Dr. John Post says muscular injury patterns can be graded according to a 1-3 scale.
If you’ve ever felt a sharp pain in a muscle—let’s use the hamstrings as an example—that’s caused you to cut a run short, you probably wondered: Did I just pull a muscle or, worse, tear it?
Made up of three muscles, known as the biceps femoris, semimebranosus and semitendinosus, the hamstrings originate at the sit bones and run down the back of the thigh to just below the knee joint. These muscles aid in extension of the hip and provide front flexion power at the knees. Frequently the source of pain and injury for sprinters, middle- and long-distance runners, the hamstrings incur pulls or tears, like all muscles, when they’re stressed past a capacity they can handle.
Muscular injuries occur in runners who are fatigued, have muscular imbalances and poor conditioning, when the muscles are too tight or a combination of these issues.
According to Dr. John Post, medical director of Training Bible, an orthopedic surgeon and triathlete, muscular injury patterns can be graded according to a 1-3 scale: Grade one is a pulled muscle, grade two is a partial tear of the muscle substrate and grade three is a complete tear that may require surgery.
Using the hamstring example, if pain in the back of the thigh is accompanied by swelling, bruising and decreased strength of knee flexion, you’ve definitely suffered from a pull and possibly a tear. In this instance, Dr. Post would examine the limb for bruising, areas of tenderness and for a possible gap along the course of the muscle—this happens in serious cases when the muscle has been torn off its bony origin.
Of course, treatment options depend on the severity of the injury. Dr. Post usually recommends: For the first 48 hours, try to elevate the leg or affected area. No running, short-term crutches and rest so the hamstring, or other muscle, can heal. Icing the affected area several times a day can help with swelling and alleviating some pain. Wrap the area with a straight-leg brace or an ace bandage to keep swelling and bleeding to a minimum during the day, and remove the brace or bandage before going to sleep at night. Again, surgery isn’t recommended unless the runner has pulled off the attachment of the muscle from the pelvis or has suffered a complete tear of the muscle belly.
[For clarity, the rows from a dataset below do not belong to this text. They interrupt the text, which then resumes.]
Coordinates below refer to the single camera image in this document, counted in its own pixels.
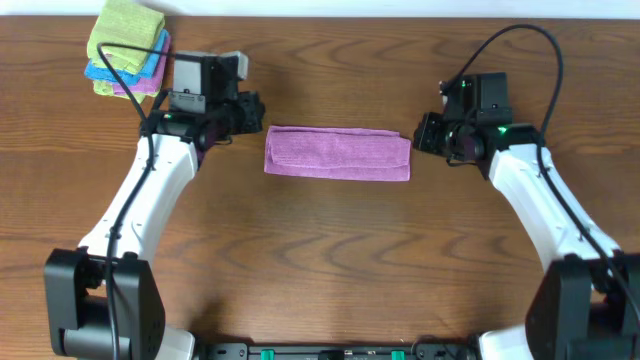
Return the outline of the purple microfiber cloth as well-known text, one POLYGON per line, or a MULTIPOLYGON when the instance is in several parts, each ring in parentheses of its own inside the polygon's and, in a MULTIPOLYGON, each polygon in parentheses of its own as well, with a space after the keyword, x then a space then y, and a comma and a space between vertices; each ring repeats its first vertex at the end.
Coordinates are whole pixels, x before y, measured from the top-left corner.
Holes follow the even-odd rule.
POLYGON ((411 142, 390 130, 272 126, 264 172, 353 181, 410 179, 411 142))

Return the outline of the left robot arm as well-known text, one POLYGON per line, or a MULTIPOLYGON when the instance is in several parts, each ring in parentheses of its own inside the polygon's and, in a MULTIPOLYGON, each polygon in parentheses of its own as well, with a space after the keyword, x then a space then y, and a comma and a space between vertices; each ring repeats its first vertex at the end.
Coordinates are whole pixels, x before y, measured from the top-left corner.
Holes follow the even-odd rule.
POLYGON ((77 359, 193 359, 196 338, 167 324, 152 263, 178 198, 206 153, 262 130, 265 106, 240 91, 248 57, 174 54, 174 84, 141 118, 131 168, 93 229, 44 267, 51 347, 77 359))

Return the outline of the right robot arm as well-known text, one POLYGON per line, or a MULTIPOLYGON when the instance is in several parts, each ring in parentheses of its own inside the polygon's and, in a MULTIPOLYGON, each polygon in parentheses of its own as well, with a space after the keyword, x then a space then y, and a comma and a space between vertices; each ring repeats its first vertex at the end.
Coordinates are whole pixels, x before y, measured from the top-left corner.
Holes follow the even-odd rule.
POLYGON ((509 202, 537 251, 543 280, 525 322, 477 339, 480 359, 636 359, 639 258, 624 253, 563 182, 532 124, 516 124, 503 73, 440 85, 414 147, 474 165, 509 202))

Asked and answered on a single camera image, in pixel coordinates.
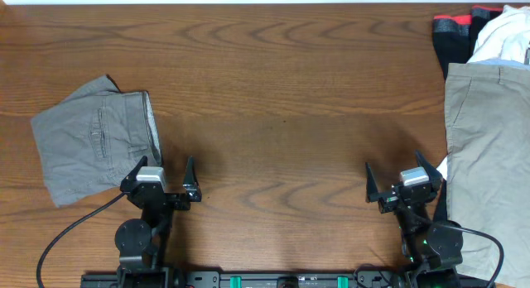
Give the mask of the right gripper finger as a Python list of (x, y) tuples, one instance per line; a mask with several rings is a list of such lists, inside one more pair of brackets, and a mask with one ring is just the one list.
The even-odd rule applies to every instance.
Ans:
[(365, 163), (366, 170), (366, 195), (367, 196), (378, 196), (378, 187), (377, 183), (373, 176), (373, 171), (368, 162)]
[(415, 150), (415, 157), (417, 164), (425, 170), (430, 182), (432, 184), (441, 185), (443, 183), (443, 176), (435, 166), (433, 166), (419, 150)]

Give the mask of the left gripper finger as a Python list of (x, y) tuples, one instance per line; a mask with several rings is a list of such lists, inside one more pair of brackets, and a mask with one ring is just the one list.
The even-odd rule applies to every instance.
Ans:
[(189, 156), (187, 159), (182, 185), (185, 189), (196, 189), (198, 187), (198, 180), (195, 175), (195, 159), (193, 156)]
[(147, 165), (147, 157), (143, 156), (136, 166), (122, 180), (122, 187), (135, 187), (138, 172)]

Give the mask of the khaki shorts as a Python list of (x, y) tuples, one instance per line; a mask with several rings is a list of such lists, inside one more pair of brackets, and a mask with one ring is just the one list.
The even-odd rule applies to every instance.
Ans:
[(529, 73), (451, 64), (445, 85), (447, 210), (502, 243), (499, 283), (529, 285)]

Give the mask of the black garment with red band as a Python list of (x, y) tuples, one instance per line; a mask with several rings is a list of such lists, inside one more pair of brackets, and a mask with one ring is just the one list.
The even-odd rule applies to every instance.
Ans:
[(475, 5), (469, 14), (433, 18), (432, 44), (444, 79), (449, 64), (464, 64), (471, 58), (479, 32), (502, 12), (502, 8)]

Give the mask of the white shirt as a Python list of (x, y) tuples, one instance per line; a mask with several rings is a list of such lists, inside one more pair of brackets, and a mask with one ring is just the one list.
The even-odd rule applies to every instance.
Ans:
[(506, 60), (529, 64), (529, 6), (510, 7), (479, 32), (469, 63)]

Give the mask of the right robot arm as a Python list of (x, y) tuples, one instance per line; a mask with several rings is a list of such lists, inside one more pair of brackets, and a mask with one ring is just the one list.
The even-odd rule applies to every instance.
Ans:
[(428, 217), (426, 205), (445, 184), (442, 174), (419, 151), (417, 167), (400, 173), (390, 190), (380, 191), (373, 170), (365, 165), (366, 201), (377, 203), (382, 214), (393, 213), (402, 235), (402, 252), (411, 260), (389, 279), (391, 287), (454, 287), (459, 285), (455, 266), (462, 263), (463, 235), (450, 221)]

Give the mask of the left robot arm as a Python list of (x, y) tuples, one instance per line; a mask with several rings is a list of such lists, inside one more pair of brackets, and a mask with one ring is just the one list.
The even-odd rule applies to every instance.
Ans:
[(188, 211), (202, 200), (195, 175), (195, 159), (189, 157), (183, 193), (166, 191), (164, 170), (149, 166), (144, 156), (122, 180), (120, 191), (142, 211), (140, 218), (122, 223), (115, 233), (119, 250), (119, 287), (185, 287), (184, 272), (164, 263), (176, 211)]

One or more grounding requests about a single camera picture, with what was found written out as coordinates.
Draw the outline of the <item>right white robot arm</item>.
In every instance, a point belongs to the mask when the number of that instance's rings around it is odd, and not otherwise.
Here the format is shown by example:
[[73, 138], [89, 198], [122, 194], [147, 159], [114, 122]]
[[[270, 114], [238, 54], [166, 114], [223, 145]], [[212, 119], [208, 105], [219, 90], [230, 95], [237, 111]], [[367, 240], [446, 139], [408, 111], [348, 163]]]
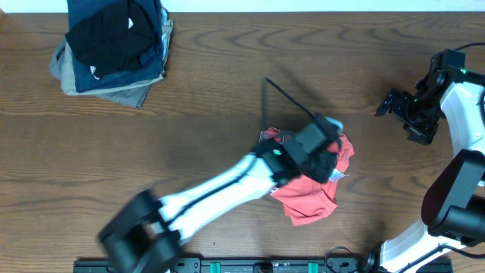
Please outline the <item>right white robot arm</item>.
[[464, 68], [431, 71], [417, 84], [416, 96], [393, 90], [377, 110], [405, 123], [410, 138], [427, 145], [437, 121], [448, 121], [454, 158], [424, 196], [421, 217], [398, 237], [370, 253], [366, 272], [437, 271], [433, 260], [484, 241], [484, 76]]

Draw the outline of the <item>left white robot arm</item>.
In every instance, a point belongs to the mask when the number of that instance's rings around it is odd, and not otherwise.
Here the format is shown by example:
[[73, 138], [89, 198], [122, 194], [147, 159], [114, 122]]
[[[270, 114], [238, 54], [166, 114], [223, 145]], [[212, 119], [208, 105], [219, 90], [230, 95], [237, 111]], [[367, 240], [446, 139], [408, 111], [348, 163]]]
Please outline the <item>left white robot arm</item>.
[[138, 193], [98, 235], [115, 269], [166, 272], [196, 232], [231, 209], [311, 171], [328, 177], [342, 146], [340, 141], [326, 141], [303, 165], [297, 165], [288, 145], [288, 141], [265, 140], [231, 169], [181, 193], [161, 198], [151, 190]]

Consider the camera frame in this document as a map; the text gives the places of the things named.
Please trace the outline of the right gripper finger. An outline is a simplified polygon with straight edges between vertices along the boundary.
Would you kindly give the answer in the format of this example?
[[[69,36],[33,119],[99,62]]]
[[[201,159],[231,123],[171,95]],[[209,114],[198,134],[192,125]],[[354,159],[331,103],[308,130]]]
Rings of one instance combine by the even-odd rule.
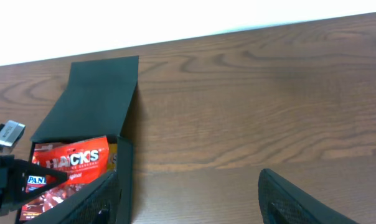
[[[356,224],[271,169],[259,174],[258,201],[265,224]]]

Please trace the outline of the red Hacks candy bag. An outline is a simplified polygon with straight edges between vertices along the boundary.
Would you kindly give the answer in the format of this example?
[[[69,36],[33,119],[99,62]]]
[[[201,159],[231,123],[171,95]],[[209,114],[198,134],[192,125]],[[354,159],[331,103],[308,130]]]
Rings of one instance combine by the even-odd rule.
[[[109,155],[110,148],[105,136],[71,144],[36,144],[32,163],[66,172],[68,181],[25,204],[18,220],[26,222],[38,217],[99,178],[108,170]]]

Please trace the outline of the dark green box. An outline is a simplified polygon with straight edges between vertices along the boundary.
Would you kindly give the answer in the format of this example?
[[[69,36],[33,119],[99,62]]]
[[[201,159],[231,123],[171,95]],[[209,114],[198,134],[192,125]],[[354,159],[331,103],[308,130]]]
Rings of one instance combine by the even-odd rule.
[[[115,170],[121,198],[115,223],[131,221],[133,155],[121,132],[138,82],[137,56],[74,62],[68,85],[31,137],[31,153],[42,143],[71,144],[105,136],[118,145]]]

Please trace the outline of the red Hello Panda box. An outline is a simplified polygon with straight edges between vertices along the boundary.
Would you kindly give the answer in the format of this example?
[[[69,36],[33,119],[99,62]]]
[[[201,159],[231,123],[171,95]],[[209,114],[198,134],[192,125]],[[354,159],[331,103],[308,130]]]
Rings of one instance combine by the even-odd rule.
[[[52,143],[43,143],[43,144],[36,144],[34,146],[33,154],[31,157],[31,163],[33,164],[39,164],[36,157],[39,154],[42,154],[43,152],[51,151],[55,149],[56,147],[63,146],[64,143],[61,142],[52,142]],[[38,189],[42,186],[46,185],[46,178],[42,176],[38,176],[37,174],[30,175],[27,178],[27,187],[26,192],[33,191],[35,189]]]

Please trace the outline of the yellow Hacks candy bag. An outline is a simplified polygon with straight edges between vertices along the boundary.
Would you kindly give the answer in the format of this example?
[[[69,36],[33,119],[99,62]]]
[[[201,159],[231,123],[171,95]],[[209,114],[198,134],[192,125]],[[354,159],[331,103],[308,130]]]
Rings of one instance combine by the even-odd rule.
[[[108,155],[107,170],[115,170],[116,169],[117,155],[118,155],[118,145],[117,144],[109,144],[109,155]]]

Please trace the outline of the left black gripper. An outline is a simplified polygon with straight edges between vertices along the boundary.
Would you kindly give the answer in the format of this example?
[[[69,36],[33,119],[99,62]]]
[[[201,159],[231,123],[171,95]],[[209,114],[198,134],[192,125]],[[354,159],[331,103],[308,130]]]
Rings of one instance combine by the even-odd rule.
[[[0,156],[0,217],[67,180],[66,172]],[[115,223],[120,198],[118,174],[108,171],[27,224]]]

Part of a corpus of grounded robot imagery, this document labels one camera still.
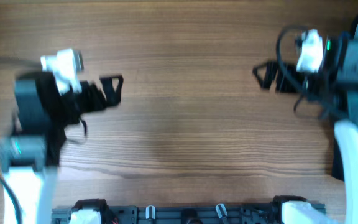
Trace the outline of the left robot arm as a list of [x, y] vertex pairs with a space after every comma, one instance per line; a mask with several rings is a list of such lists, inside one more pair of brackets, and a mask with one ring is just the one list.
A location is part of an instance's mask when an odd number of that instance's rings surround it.
[[52, 201], [67, 140], [65, 128], [87, 126], [82, 114], [116, 107], [121, 102], [122, 75], [101, 77], [101, 88], [81, 81], [61, 94], [51, 72], [29, 72], [15, 80], [18, 113], [12, 131], [0, 139], [4, 185], [4, 223], [50, 223]]

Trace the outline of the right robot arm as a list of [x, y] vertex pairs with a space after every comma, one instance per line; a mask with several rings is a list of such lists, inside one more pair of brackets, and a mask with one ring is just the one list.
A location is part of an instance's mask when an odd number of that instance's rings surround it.
[[334, 170], [341, 171], [346, 190], [346, 223], [358, 223], [358, 35], [323, 40], [315, 30], [295, 41], [297, 64], [281, 56], [252, 73], [263, 89], [297, 93], [300, 100], [318, 103], [322, 117], [331, 118], [337, 153]]

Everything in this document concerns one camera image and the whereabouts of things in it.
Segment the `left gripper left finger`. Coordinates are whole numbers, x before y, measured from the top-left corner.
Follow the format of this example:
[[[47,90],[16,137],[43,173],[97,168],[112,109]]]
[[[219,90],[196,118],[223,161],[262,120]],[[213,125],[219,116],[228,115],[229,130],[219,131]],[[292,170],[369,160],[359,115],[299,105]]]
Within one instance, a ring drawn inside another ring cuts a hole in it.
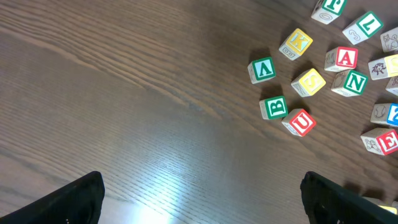
[[[93,171],[1,217],[4,224],[82,223],[97,224],[105,187],[100,172]]]

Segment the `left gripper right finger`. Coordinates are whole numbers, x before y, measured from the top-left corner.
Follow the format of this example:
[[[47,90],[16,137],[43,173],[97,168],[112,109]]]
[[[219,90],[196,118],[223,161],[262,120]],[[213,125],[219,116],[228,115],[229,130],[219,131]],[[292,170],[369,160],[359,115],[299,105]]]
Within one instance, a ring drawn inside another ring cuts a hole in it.
[[[397,224],[397,215],[314,171],[305,174],[300,189],[310,224]]]

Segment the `yellow C block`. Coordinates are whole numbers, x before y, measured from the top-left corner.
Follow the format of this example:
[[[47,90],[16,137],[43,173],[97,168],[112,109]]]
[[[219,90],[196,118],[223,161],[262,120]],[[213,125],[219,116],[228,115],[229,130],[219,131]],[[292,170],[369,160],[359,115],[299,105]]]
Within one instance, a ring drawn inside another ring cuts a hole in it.
[[[377,206],[397,215],[397,201],[393,201],[390,205],[384,203],[382,200],[376,199],[376,198],[370,198],[370,197],[363,197],[363,199],[366,199],[373,204],[376,204]]]

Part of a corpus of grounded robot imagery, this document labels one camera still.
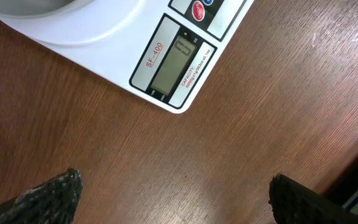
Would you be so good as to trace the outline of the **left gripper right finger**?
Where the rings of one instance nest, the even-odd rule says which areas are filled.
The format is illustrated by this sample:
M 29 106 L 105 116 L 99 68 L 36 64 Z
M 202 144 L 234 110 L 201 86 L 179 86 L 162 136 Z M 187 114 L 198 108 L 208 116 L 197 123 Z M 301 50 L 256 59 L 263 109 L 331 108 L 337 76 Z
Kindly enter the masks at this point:
M 278 174 L 269 184 L 269 204 L 278 224 L 358 224 L 358 216 Z

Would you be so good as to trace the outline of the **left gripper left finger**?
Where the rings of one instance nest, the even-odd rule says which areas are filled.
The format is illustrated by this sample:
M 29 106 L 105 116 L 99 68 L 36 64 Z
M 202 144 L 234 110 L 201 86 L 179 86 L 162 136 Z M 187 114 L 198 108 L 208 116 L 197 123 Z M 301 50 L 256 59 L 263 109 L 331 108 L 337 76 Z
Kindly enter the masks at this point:
M 0 224 L 70 224 L 82 190 L 79 170 L 69 168 L 0 204 Z

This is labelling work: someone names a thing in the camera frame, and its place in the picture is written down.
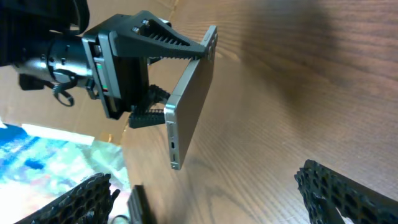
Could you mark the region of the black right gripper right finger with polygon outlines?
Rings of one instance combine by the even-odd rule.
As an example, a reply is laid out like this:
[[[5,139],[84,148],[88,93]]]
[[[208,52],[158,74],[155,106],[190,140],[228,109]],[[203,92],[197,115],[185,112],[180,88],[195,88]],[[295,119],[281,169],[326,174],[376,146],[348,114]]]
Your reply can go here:
[[[397,224],[397,201],[320,163],[307,160],[294,175],[310,223]]]

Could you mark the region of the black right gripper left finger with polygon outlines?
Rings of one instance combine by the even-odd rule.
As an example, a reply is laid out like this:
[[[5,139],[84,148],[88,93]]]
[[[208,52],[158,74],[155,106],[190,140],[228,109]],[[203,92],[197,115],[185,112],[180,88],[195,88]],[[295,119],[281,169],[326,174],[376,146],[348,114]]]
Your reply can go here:
[[[16,224],[105,224],[121,191],[111,190],[111,175],[89,176]]]

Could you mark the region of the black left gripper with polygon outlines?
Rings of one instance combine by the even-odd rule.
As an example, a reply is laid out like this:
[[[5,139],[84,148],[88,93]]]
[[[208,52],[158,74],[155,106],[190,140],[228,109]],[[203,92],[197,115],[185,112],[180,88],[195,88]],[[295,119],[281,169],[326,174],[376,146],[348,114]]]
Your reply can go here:
[[[159,86],[149,86],[145,57],[208,55],[207,46],[179,34],[149,11],[116,14],[85,32],[81,40],[92,71],[85,84],[90,98],[101,101],[110,119],[119,119],[134,108],[129,116],[133,129],[164,124],[164,110],[152,107],[166,105],[170,98]]]

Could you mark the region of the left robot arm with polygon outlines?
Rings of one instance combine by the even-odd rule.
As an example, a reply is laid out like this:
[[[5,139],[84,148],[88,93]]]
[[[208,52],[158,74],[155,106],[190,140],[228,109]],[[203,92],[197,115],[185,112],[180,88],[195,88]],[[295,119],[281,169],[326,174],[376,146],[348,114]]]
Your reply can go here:
[[[148,66],[210,58],[217,40],[215,26],[197,43],[149,11],[116,14],[95,27],[89,21],[86,1],[2,0],[1,65],[14,67],[23,90],[48,87],[67,107],[75,103],[69,90],[83,88],[107,118],[129,113],[131,128],[165,123],[154,105],[170,94],[149,83]]]
“At some point, the services of the local physical therapist may be of benefit to help mobilize the extremity, recover strength and develop a plan which minimizes the potential for re-injury,” Dr. Post said. “Depending upon the degree of the tear, the level of swelling, any history or previous hamstring injury, athletes can be back to slow running in a matter of weeks, where those who’ve required surgical repair can take six months or more to be back to full strength. If a runner doesn’t follow instructions, they can suffer from a recurrent hamstring tear that can lead to a permanently injured muscle that never provides full function again. Fortunately, this is a rare occurrence, as most get back to their original sport even if it takes time.”
As a precaution, Dr. Post advises athletes to have a trusted source to turn to before an injury occurs. “If they’ve taken the time to figure this out, then when a problem pops up, they have at least some direction and can get back to training and racing with the least time out.”